La remarque s'adresse directement à la seule d'entre nous qui ne sort pas avec un sport étude. L'observation était claire, mais Tiphanie prend tout de même le soin de fixer Sixtine, toujours occupée à hocher la tête, le regard dans le vide. Après quelques secondes de silence, Marie se décide à lui donner un coup de coude.

L'intéressée, sortie brutalement de sa rêverie, secoue ses cheveux récemment coupés à la garçonne pour se réveiller.

Elle est comme ça Sixtine, toujours dans la lune. Ça contribue à son charme. En vérité, si elle le souhaitait, elle pourrait facilement être plus populaire que Tiphanie. Sa beauté est naturelle, elle n'a nullement besoin de maquillage ou d'une diversion capillaire pour arrêter le regard de quiconque croise son chemin. Elle est magnifique et n'en sait rien, c'est la toute sa magie.

Quand ses cheveux courts décolorés sont de nouveau en place, elle lève les yeux en soufflant un:

— Hein?

— Je crois que Tif veux te caser avec Pollux, répond Pauline.

« Tif », ce surnom est horrible mais lui va tellement bien, la nouvelle reine de l'école est tout en cheveux. Quand à Pollux, d'où que lui vienne son surnom, c'est le seul Rugbyman célibataire.

— Hors de question, s'indigne Sixtine. Je ne vais pas me mettre en couple avec qui que ce soit sous prétexte que Tiphanie se prend pour la capitaine des pompom girls dans un lycée américain.

Je réprime un sourire. Cet été, avant de se faire couper les cheveux, Sixtine travaillait dans le resto de ses parents avec des étudiants en fac. Ces nouvelles fréquentations lui ont apporté une assurance dont je suis littéralement fan. Jamais auparavant elle n'aurait osé hausser le ton devant qui que ce soit.

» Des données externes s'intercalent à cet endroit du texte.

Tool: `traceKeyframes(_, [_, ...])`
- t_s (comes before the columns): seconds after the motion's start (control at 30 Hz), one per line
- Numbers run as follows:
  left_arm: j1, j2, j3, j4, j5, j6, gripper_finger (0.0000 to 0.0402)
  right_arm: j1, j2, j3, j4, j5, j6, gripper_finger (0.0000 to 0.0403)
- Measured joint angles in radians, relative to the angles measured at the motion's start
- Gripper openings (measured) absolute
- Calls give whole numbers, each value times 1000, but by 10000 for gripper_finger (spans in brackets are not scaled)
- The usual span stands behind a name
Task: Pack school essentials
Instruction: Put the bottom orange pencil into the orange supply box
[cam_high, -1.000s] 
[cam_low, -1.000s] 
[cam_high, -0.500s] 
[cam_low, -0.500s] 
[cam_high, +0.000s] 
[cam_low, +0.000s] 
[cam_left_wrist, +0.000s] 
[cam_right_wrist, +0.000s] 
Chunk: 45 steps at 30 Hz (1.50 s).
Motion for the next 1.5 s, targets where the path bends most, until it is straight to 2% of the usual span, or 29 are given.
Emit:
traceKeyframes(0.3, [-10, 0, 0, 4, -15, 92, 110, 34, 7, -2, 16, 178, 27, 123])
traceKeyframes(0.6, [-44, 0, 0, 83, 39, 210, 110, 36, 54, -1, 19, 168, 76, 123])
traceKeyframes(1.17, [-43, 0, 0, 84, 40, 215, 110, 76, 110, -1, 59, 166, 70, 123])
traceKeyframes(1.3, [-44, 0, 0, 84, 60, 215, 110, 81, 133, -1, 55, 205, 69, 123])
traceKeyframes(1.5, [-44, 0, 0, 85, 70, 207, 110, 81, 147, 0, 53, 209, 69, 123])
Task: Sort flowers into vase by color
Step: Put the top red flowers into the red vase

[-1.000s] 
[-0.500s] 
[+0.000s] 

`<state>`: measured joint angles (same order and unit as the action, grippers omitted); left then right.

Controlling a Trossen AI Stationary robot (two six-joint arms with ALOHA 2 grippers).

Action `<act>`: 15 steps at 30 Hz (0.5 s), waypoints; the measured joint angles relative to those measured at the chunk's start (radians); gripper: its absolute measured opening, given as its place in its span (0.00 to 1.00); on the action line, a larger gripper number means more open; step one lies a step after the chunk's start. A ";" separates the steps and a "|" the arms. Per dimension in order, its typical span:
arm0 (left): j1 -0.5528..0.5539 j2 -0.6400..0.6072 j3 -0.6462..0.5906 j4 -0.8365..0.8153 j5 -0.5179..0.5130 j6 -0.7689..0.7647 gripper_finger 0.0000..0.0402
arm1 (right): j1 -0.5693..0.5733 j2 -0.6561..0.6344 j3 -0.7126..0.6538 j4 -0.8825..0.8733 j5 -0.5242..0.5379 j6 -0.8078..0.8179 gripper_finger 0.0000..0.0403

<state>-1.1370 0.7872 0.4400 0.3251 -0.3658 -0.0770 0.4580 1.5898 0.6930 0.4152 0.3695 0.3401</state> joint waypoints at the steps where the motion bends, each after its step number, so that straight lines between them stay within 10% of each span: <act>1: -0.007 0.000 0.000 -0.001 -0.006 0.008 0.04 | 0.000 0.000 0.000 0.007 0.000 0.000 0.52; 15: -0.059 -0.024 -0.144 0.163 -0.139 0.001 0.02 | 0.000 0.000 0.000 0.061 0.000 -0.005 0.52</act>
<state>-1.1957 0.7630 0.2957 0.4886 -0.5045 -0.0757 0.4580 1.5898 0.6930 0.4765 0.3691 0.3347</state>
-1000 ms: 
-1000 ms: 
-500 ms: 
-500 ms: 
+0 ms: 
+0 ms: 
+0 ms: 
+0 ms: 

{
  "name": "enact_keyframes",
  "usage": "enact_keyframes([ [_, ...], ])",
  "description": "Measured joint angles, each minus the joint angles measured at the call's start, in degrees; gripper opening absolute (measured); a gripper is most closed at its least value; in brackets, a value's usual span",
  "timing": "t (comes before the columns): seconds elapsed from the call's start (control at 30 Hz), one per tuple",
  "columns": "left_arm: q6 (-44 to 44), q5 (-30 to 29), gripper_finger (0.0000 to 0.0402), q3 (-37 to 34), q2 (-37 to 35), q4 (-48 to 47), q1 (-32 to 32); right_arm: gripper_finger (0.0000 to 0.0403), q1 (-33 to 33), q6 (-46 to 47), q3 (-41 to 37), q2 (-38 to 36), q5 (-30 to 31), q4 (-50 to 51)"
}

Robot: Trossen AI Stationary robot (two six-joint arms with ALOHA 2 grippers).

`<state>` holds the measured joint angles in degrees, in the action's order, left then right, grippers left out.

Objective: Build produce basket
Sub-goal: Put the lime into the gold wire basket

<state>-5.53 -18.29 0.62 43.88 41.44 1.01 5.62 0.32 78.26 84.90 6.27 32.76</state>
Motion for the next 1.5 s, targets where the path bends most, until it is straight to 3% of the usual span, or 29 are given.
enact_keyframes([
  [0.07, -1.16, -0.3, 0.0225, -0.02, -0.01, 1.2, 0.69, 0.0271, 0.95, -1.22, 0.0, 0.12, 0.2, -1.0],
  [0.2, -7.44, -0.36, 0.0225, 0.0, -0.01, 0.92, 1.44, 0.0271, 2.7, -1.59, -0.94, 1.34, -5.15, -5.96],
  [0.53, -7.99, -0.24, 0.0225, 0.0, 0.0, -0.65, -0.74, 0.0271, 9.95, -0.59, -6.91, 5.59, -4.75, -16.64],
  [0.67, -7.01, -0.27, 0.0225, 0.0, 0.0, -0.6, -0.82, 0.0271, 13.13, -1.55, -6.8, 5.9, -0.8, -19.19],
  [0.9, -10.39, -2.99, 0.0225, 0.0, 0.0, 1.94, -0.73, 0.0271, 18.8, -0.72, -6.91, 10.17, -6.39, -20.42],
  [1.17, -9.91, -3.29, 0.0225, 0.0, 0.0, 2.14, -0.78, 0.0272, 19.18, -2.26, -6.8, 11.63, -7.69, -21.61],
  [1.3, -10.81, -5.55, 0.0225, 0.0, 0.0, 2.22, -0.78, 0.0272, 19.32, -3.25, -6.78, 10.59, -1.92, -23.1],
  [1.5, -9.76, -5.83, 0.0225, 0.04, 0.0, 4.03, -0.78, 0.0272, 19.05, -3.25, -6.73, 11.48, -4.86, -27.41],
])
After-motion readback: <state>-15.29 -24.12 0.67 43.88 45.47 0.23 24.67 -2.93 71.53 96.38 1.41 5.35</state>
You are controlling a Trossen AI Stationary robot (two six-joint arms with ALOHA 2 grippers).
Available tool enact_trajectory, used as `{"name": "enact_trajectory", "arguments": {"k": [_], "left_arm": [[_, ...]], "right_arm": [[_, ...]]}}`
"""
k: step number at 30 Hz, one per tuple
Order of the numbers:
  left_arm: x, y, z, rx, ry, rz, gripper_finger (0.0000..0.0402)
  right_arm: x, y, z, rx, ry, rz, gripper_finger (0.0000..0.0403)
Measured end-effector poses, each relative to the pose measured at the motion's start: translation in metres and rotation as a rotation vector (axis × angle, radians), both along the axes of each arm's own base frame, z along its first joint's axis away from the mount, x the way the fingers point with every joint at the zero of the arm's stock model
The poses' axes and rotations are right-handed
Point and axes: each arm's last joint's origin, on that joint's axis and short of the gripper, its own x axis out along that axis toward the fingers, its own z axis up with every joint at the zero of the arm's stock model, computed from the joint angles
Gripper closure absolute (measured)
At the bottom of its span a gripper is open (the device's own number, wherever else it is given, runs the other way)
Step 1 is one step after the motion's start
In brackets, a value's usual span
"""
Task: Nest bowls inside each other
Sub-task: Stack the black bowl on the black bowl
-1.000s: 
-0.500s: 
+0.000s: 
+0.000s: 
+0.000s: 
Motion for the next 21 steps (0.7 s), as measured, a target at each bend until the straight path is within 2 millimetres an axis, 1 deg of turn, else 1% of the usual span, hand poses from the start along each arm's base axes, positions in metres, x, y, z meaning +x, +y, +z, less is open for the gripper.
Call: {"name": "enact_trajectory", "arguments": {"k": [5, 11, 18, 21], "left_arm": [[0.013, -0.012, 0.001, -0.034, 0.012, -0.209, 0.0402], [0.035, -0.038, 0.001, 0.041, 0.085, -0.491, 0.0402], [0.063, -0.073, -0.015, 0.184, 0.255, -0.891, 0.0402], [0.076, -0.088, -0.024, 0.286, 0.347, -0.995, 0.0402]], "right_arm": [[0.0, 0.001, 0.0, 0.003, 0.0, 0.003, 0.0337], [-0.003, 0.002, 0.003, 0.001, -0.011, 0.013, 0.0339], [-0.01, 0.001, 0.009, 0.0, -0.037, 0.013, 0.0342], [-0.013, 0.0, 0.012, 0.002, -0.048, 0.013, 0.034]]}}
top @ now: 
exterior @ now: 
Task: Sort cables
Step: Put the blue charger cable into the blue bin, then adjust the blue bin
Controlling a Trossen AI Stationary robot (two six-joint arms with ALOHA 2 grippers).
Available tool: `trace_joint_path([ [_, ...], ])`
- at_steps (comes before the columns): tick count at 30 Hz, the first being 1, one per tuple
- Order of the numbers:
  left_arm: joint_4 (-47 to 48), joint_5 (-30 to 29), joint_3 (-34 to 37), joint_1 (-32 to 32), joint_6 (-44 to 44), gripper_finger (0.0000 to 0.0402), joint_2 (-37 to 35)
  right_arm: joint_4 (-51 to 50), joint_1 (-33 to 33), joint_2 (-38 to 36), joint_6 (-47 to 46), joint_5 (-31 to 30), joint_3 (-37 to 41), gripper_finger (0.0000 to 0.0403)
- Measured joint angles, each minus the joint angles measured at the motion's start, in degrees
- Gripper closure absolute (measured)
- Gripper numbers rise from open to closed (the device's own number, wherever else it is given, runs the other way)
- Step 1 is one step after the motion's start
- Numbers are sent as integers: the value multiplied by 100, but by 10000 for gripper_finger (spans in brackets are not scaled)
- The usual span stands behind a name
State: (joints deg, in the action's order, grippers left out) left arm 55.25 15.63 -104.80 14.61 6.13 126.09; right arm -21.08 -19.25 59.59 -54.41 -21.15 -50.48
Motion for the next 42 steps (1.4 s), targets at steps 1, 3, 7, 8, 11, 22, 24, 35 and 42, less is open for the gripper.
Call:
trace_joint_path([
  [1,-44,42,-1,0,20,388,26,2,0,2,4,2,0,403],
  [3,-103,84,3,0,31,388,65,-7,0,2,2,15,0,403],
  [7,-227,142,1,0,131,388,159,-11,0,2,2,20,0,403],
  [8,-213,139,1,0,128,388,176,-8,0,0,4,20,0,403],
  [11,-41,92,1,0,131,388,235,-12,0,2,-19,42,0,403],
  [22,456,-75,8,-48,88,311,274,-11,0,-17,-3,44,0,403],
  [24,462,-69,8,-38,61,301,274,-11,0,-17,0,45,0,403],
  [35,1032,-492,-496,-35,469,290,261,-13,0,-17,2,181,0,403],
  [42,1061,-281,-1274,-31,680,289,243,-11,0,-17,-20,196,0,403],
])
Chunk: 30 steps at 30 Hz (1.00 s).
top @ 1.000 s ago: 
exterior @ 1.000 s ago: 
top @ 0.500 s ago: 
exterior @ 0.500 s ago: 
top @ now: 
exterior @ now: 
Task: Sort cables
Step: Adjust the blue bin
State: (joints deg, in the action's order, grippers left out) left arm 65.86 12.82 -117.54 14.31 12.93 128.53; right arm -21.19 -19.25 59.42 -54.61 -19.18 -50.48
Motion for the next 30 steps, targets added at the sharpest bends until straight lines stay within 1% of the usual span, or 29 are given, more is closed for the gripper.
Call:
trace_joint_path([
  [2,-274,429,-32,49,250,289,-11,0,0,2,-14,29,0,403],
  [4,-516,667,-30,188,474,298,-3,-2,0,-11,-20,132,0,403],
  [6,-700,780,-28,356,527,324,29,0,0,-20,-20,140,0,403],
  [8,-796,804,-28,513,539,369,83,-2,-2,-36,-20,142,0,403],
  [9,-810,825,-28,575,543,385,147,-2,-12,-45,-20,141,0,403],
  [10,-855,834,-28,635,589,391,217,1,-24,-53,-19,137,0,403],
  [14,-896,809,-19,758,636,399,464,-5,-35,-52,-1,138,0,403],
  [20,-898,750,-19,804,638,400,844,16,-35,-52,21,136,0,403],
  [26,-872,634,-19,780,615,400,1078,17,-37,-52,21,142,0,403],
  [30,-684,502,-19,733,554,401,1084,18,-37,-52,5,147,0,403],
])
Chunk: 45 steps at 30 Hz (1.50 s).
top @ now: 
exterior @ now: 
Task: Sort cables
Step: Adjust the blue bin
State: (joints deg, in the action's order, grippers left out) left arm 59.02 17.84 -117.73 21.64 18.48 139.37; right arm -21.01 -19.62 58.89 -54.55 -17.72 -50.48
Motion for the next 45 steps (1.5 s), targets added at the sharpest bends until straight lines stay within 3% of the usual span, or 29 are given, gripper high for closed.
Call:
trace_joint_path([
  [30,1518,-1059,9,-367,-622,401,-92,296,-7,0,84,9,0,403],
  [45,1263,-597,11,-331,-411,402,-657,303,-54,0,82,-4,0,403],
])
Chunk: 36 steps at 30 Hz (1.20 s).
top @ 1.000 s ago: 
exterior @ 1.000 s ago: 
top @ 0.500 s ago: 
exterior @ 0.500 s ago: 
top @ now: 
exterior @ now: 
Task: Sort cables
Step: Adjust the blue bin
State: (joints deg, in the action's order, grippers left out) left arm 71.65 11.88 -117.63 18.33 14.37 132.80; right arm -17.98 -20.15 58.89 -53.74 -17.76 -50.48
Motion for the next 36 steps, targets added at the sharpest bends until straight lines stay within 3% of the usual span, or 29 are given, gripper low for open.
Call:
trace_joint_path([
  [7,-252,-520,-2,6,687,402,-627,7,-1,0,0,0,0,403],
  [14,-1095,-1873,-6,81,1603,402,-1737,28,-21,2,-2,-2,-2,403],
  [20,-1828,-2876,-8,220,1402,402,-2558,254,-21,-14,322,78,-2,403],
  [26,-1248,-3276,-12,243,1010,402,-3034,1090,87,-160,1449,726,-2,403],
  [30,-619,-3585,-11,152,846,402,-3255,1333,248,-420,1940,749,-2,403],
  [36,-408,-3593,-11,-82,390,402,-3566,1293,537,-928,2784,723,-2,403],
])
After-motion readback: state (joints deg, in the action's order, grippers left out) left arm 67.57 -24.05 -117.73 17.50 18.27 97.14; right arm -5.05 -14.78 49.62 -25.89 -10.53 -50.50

Mais depuis la rentrée, elle s'est épanouie et je suis on ne peut plus fière.

Elle croque dans une fritte pendant que Tiphanie la fusille du regard. Julien vient calmer les ardeurs. Il passe doucement une main dans mon dos et déclare qu'une voix calme:

— Pollux est de toutes les soirées, il viendra quoi qu'il arrive.

Ses mots ne désamorcent pas la situation pour autant, Tiphanie a prit un coup dans son égaux mais Sixtine est déjà repartie dans le monde plus joyeux de ses pensées. Je remercie le ciel que la sonnerie retentisse. Elles auront tout oublié se désaccords après une heure de maths.